"ALL CAPS IN DEFENSE OF LIBERTY IS NO VICE."

Saturday, October 16, 2010

THE ADVENT OF DAIRY-FARMING DROVE NEOLITHIC MIGRATION FROM MIDDLE EAST TO EUROPE

NK: New research has revealed that immigration from the Middle East to Europe was driven by the newcomers' sophisticated culture, mastery of agriculture - and their miracle food, milk.
...around 5300 BC, everyone in Central Europe was suddenly farming and raising livestock. The members of the Linear Pottery culture kept cows in wooden pens, used rubbing stones and harvested grain.

Many academics felt that invasion was the reason behind the rapid shift. However, new excavations in Turkey, as well as genetic analyses of domestic animals and Stone Age skeletons, indicate that around 7000 BC, a mass migration of farmers began from the Middle East to Europe.

These ancient farmers brought along domesticated cattle and pigs. They produced fresh milk, which, as a result of a genetic mutation, they were soon able to drink in large quantities. The result was that the population of farmers grew and grew.

Later, scientists discovered that the first milk drinkers lived in the territory of present-day Austria, Hungary and Slovakia.

There are also signs of conflict. The intruders differed from the continent''s Ice Age inhabitants "through completely different genetic lines," explained Joachim Burger, an anthropologist from the University of Mainz in southwestern Germany.

The more primitive existing inhabitants looked on in bewilderment as the newcomers deforested their hunting grounds, tilled the soil and planted seeds. This apparently upset them and motivated them to resist the intruders.

It is clear, however, that the dairy farmers won out in the end. During their migration, they encountered increasingly lush pastures, a paradise for their cowsd. An added benefit of migrating farther to the north was that raw milk lasted longer in the cooler climate.

The new food was especially beneficial for children. In the Neolithic Age, many small children died after being weaned in their fourth year of life. "As a result of consuming healthy milk, this could be greatly reduced," Hamburg biologist Fritz Hoffeler speculated. All of this led to population growth and, as a result, further geographical expansion.

Burger is convinced that milk played a major part in shaping history, just as gunpowder did much later.
I THINK THE SUBSEQUENT BIG AGRICULTURAL INPUT WHICH EFFECTED CIVILIZATION WAS USING CAFFEINE DRINKS INSTEAD OF FERMENTED DRINKS.

5 comments:

ooGcM taobmaetS said...

I THINK THE SUBSEQUENT BIG AGRICULTURAL INPUT WHICH EFFECTED CIVILIZATION WAS USING CAFFEINE DRINKS INSTEAD OF FERMENTED DRINKS.

Quite a jump!

According to Wiki:
"The earliest credible evidence of coffee drinking appears in the middle of the fifteenth century,..."

Reliapundit said...

TEA WAS A BIT EARLIER.

THE INTRODUCTION OF TEA A COFFEE INTO EUROPE GOT THEM EUROPEANS OFF THEIR DRUNK ASSES AND CONQUERING THE WORLD.

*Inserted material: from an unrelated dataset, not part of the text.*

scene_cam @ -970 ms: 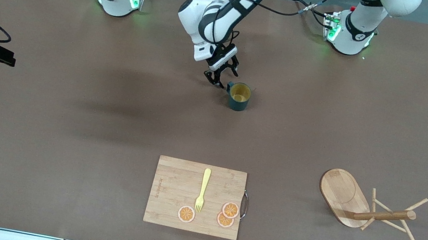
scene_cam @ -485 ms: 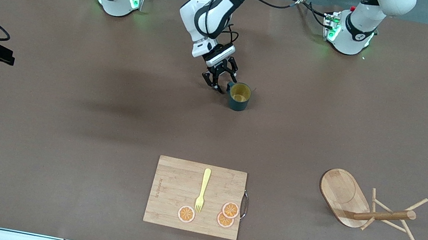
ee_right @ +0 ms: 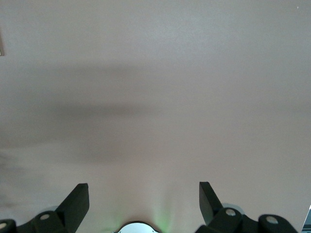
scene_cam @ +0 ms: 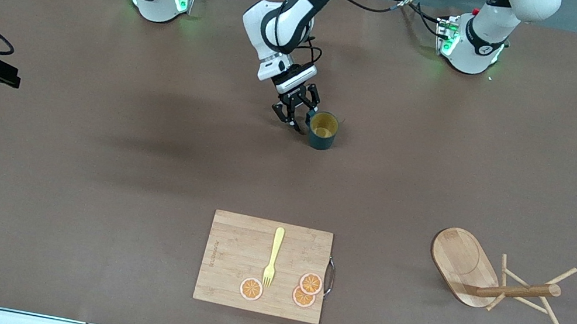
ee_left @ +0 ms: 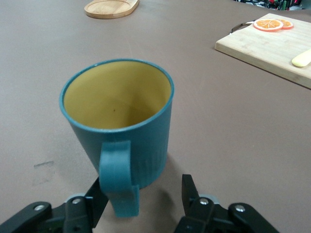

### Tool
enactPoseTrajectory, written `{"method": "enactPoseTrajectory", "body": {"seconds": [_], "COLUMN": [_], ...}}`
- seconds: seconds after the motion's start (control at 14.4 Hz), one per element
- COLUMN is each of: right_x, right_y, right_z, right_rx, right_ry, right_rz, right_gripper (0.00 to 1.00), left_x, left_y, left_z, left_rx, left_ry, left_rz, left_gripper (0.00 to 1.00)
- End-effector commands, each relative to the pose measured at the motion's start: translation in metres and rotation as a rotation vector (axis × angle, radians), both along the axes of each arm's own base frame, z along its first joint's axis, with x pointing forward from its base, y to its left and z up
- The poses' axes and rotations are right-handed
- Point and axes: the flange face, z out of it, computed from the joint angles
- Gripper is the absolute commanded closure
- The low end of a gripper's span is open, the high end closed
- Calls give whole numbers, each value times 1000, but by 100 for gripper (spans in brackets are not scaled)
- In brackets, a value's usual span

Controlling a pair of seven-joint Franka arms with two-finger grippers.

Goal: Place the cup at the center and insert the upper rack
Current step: 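Lift the teal mug by its handle with the left gripper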

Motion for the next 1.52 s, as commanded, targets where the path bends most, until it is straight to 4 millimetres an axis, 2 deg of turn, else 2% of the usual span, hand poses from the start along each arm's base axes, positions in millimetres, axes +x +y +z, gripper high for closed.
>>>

BEFORE ONLY THE CHINESE AND ARABS AND TURK WERE DRINKING IT. HENCE THEIR SPREAD.

ooGcM taobmaetS said...

My bias for coffee shows. Tea didn't even occur to me. Thanks!

Juniper in the Desert said...

Also, Europe was warming up and recovering from the last Ice age about 10,000 years ago. The ice reached to just to the north of the River Thames - sometimes a mile thick!

The melting caused the sea level to rise and cover the land link from France and Holland to England.

ooGcM taobmaetS said...

Also also, wasn't this about the time of the beginning of the great drying out (desert-ification) of the "fertile crescent" - when a lot of folk migrated to greener, more temperate areas?